Would you return the data exactly as given, except for its pictures?
──────── Data segment
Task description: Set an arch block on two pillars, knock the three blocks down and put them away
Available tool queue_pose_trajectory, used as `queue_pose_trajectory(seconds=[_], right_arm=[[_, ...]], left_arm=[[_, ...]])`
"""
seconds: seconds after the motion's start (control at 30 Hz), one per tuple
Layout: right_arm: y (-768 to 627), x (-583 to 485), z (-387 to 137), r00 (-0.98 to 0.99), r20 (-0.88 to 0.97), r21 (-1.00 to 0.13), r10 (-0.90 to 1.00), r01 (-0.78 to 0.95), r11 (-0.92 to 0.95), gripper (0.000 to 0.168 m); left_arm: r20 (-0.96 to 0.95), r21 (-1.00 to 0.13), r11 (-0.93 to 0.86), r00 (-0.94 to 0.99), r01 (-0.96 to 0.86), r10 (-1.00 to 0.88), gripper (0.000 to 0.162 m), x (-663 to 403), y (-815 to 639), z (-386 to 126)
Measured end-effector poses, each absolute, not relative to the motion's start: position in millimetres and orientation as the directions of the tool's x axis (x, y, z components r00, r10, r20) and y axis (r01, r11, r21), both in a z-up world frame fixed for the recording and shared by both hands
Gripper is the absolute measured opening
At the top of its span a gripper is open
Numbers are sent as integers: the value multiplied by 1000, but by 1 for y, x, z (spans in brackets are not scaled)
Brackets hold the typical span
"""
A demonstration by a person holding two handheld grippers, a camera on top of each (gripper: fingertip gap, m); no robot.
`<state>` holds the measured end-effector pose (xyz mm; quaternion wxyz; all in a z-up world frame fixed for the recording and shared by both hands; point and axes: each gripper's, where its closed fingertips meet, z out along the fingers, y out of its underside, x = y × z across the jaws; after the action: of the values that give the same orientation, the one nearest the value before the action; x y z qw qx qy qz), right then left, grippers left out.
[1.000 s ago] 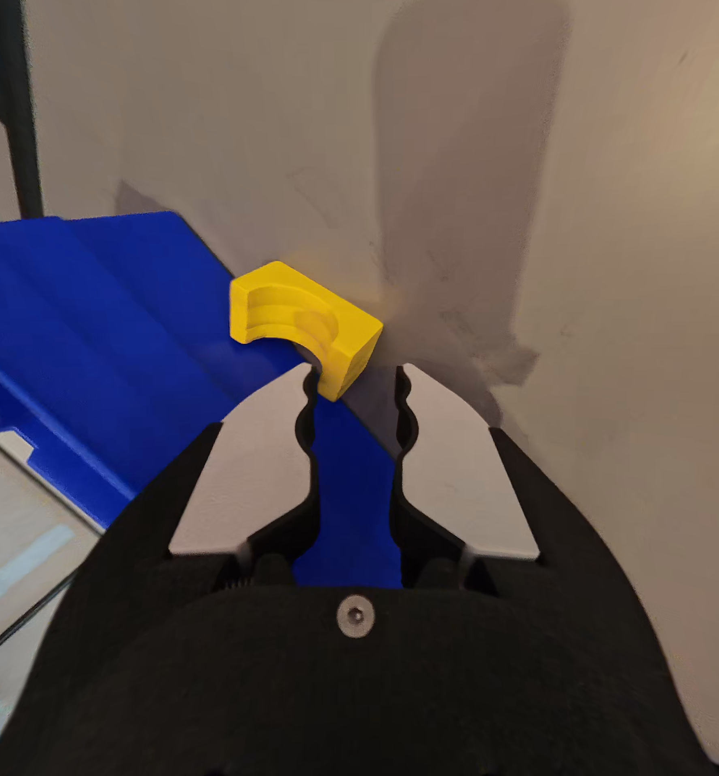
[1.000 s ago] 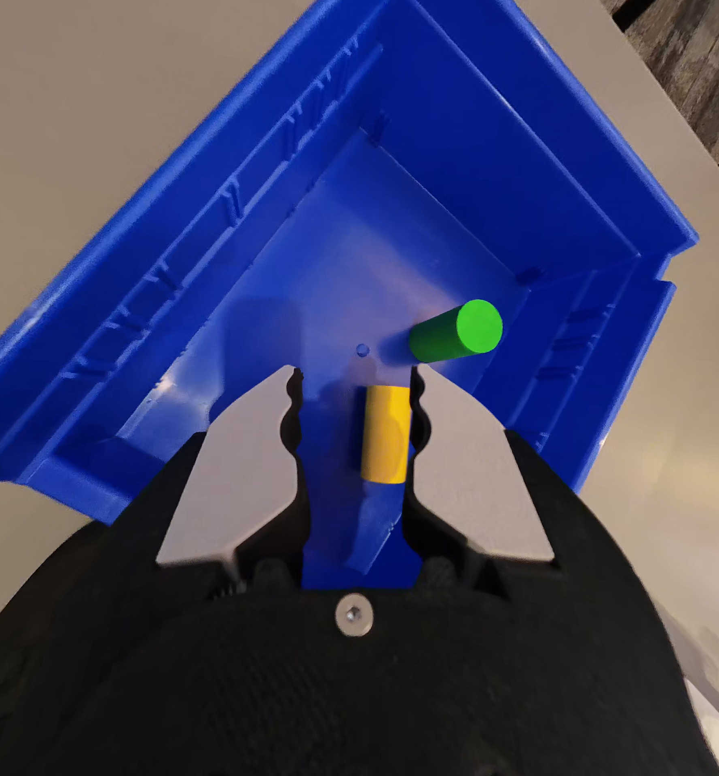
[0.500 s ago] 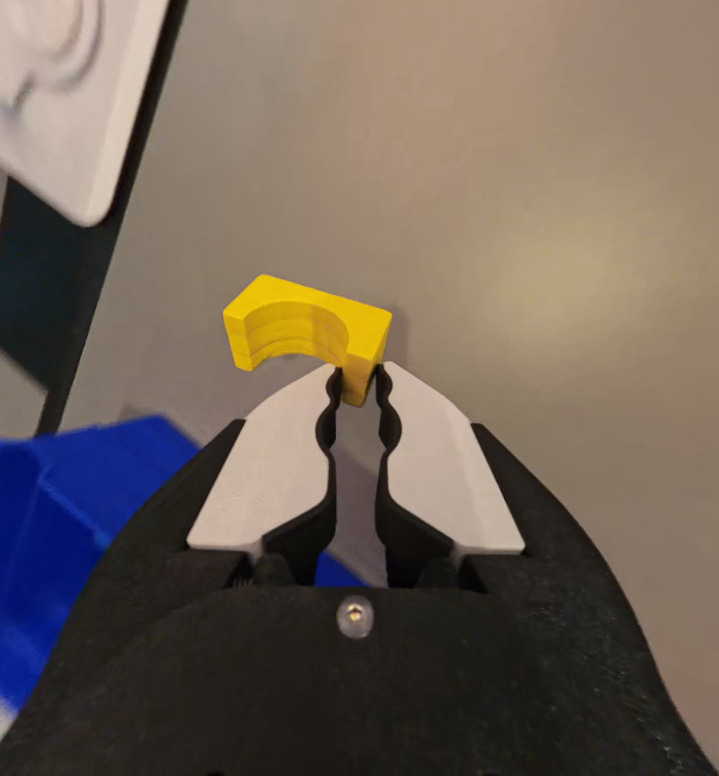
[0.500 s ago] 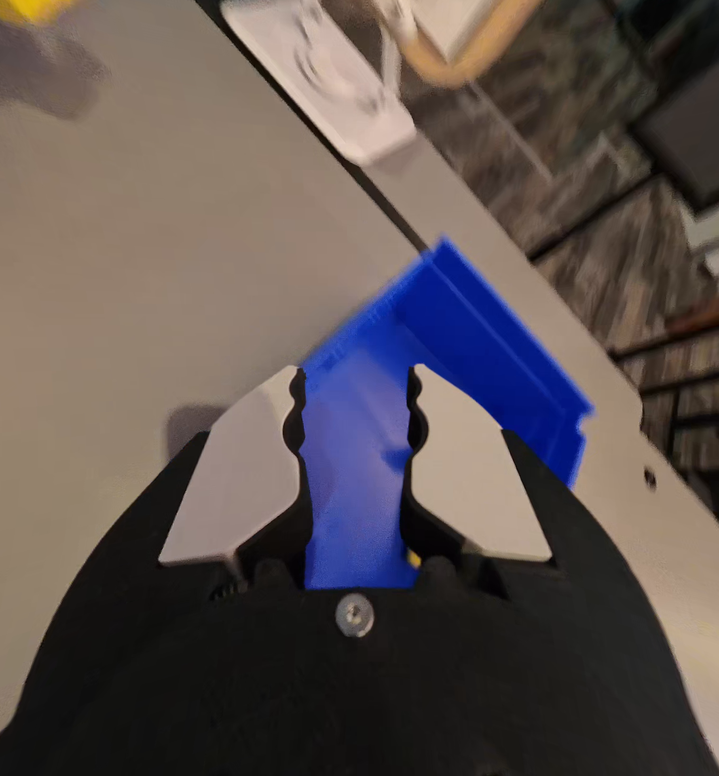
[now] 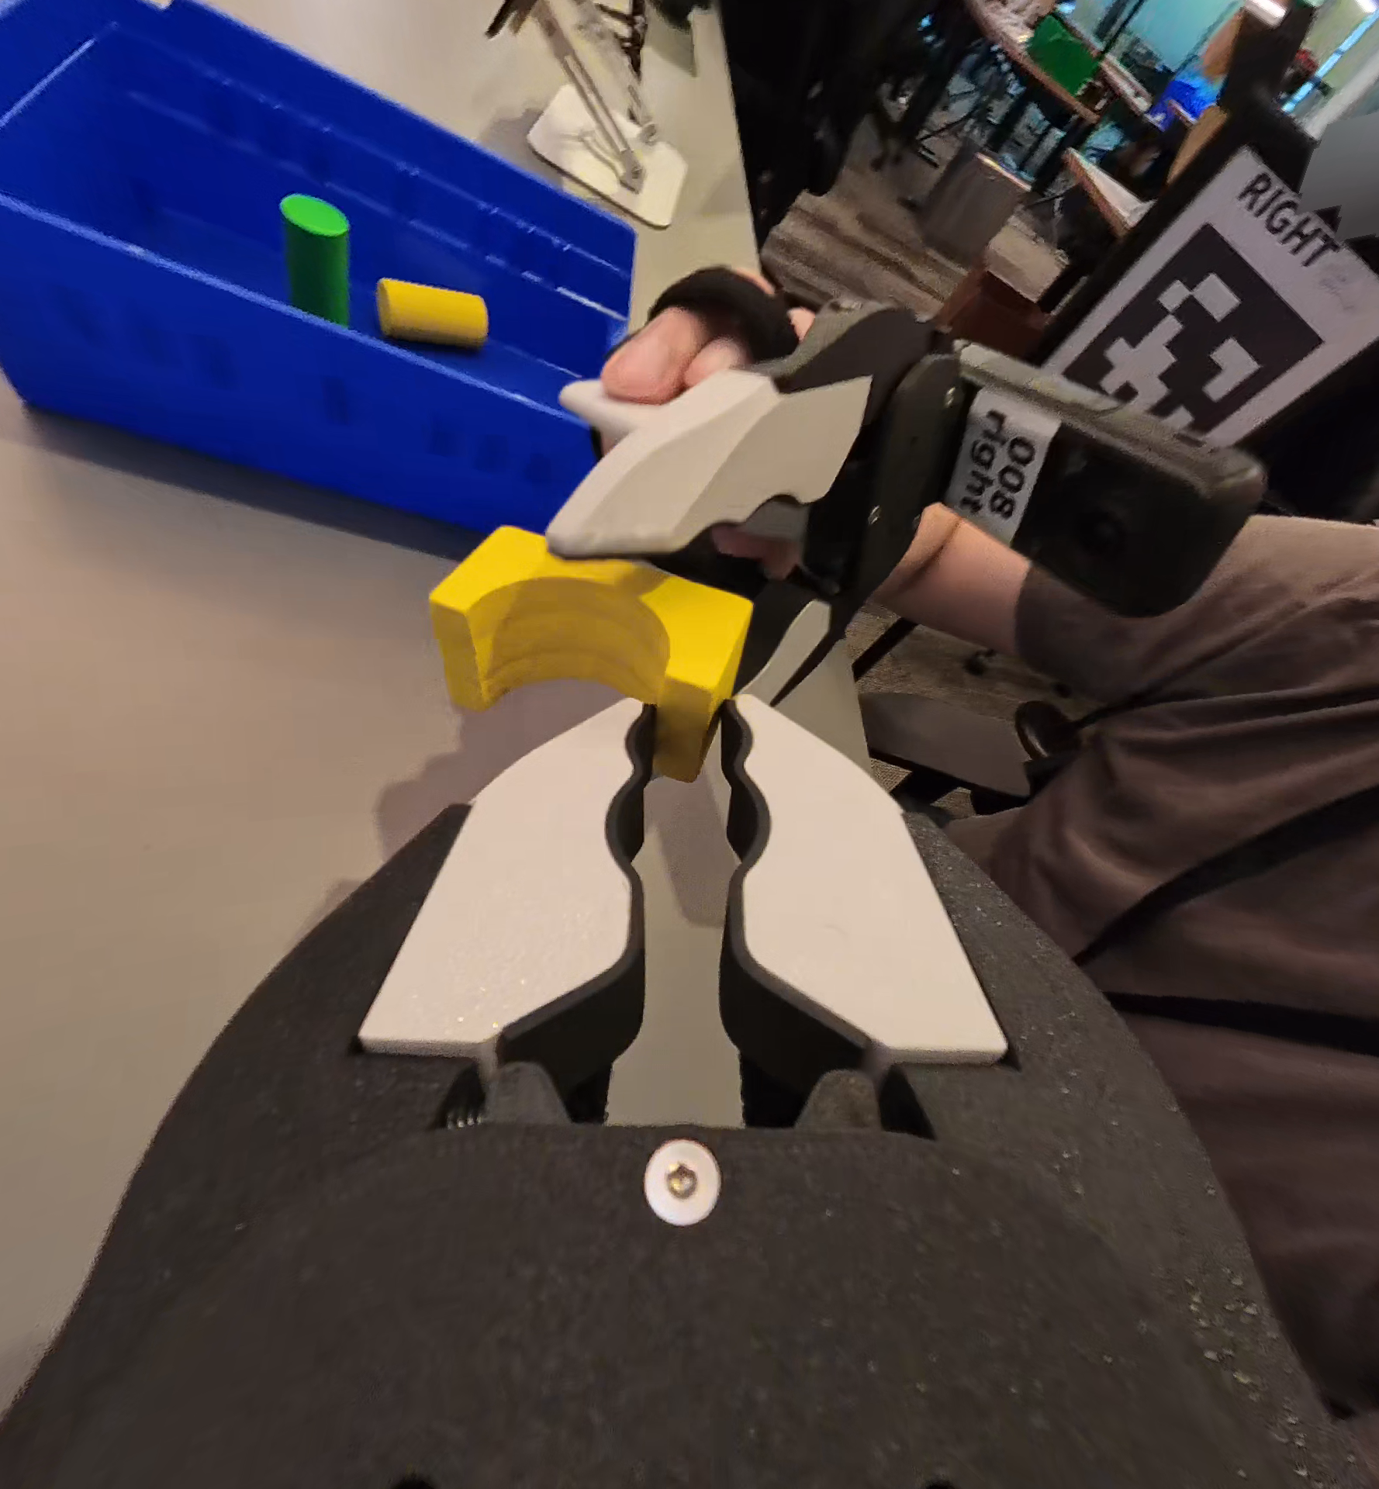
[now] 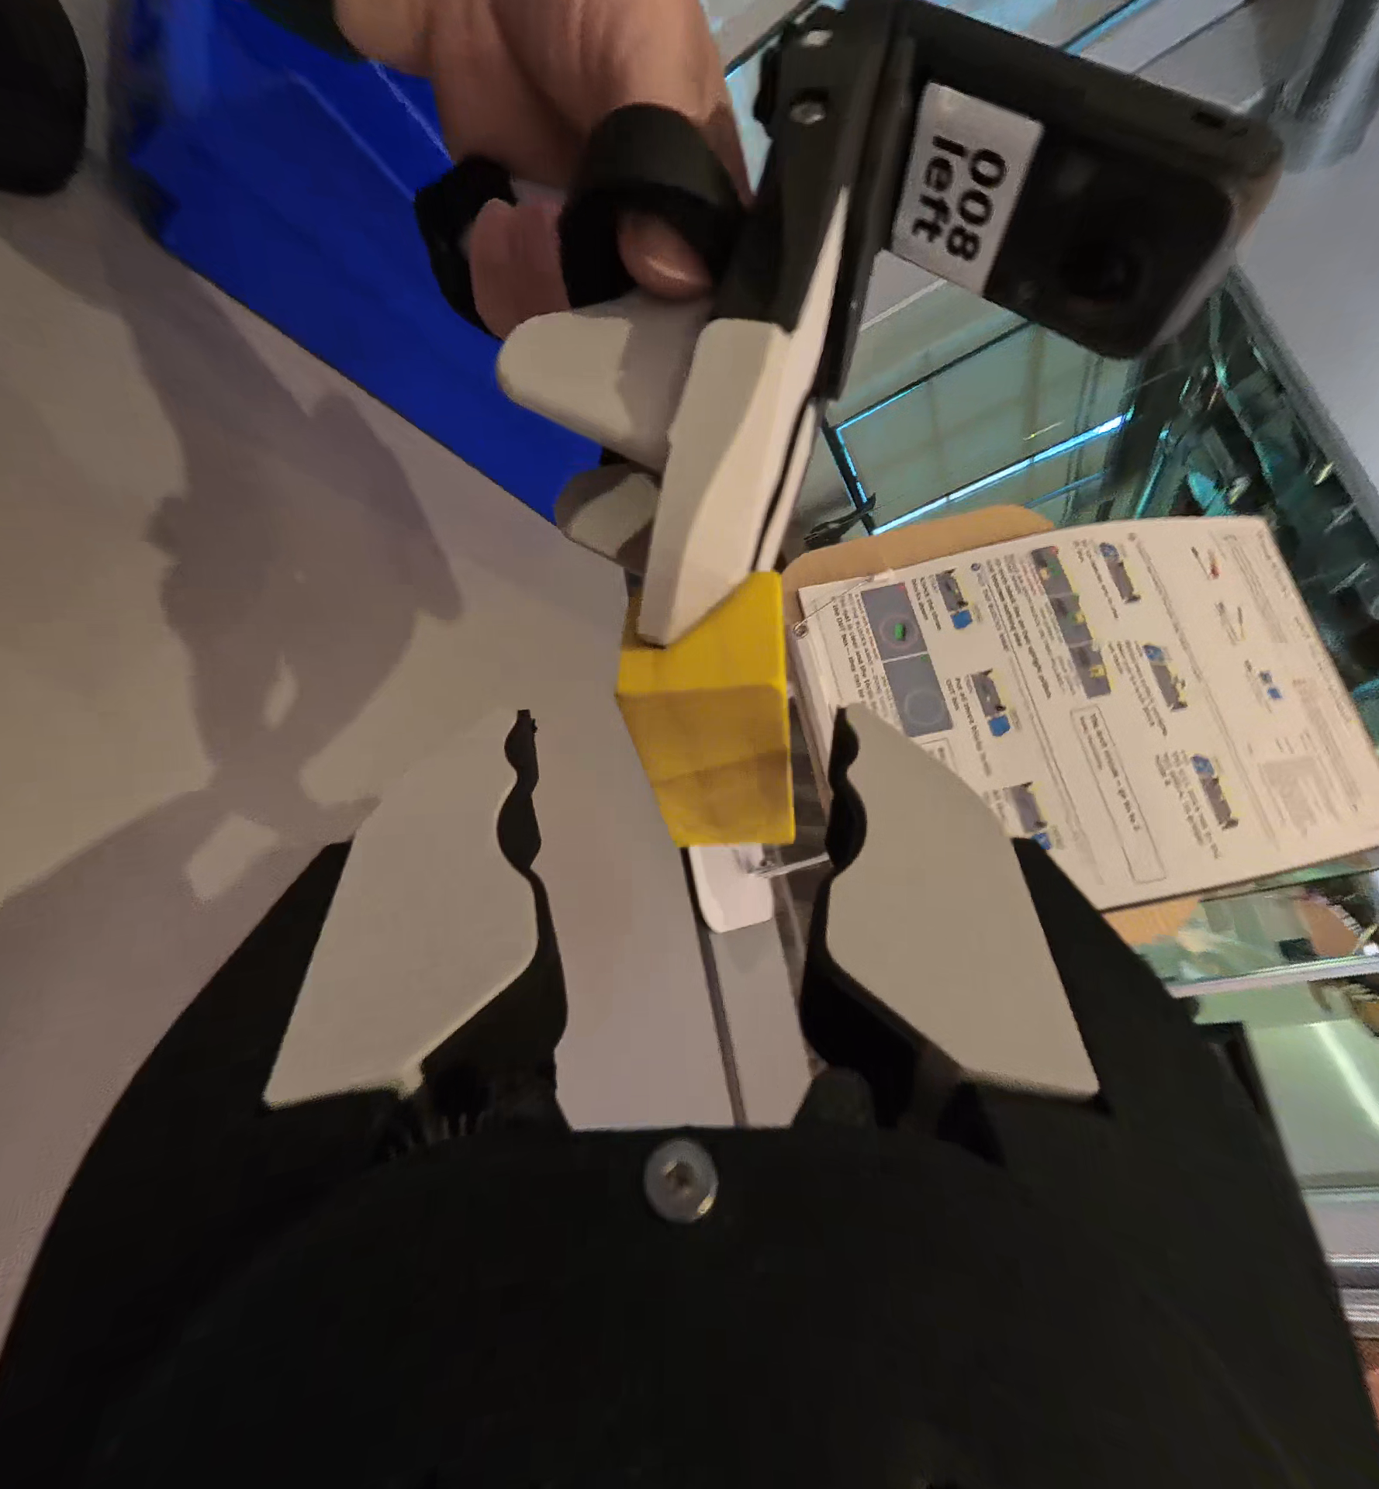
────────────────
Expected answer:
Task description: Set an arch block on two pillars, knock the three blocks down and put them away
Available tool queue_pose_trajectory, used as `queue_pose_trajectory(seconds=[_], right_arm=[[_, ...]], left_arm=[[_, ...]])`
"""
seconds: seconds after the motion's start (control at 30 Hz), one per tuple
Layout: right_arm: y (-768 to 627), x (-583 to 485), z (-387 to 137), r00 (-0.98 to 0.99), r20 (-0.88 to 0.97), r21 (-1.00 to 0.13), r10 (-0.90 to 1.00), r01 (-0.78 to 0.95), r11 (-0.92 to 0.95), gripper (0.000 to 0.168 m); left_arm: r20 (-0.96 to 0.95), r21 (-1.00 to 0.13), r11 (-0.93 to 0.86), r00 (-0.94 to 0.99), r01 (-0.96 to 0.86), r10 (-1.00 to 0.88), gripper (0.000 to 0.162 m), x (-663 to 403), y (-815 to 639), z (-386 to 126)
Measured end-effector poses, each absolute, not relative to the motion's start: position in millimetres and orientation as the directions of the tool's x axis (x, y, z components r00, r10, r20) and y axis (r01, r11, r21), both in a z-up world frame fixed for the recording and shared by both hands
Gripper is the absolute measured opening
At the top of its span a gripper is open
Numbers are sent as integers: the value multiplied by 1000, but by 1 for y, x, z (spans in brackets are not scaled)
Brackets hold the typical span
"""
A demonstration by a person holding two handheld grippers, a camera on top of each (gripper: fingertip gap, m); no robot.
`<state>` holds the measured end-effector pose (xyz mm; quaternion wxyz; all in a z-up world frame fixed for the recording and shared by both hands; point and axes: each gripper's, where its closed fingertips meet, z out along the fingers, y out of its underside, x = y × z across the jaws; after the action: of the values that give the same orientation, the one nearest the value before the action; x y z qw qx qy qz), right then left, grippers left out.
[1.000 s ago] 
[1.000 s ago] 
[0.500 s ago] 
[0.500 s ago] 
[now] 
[now] 

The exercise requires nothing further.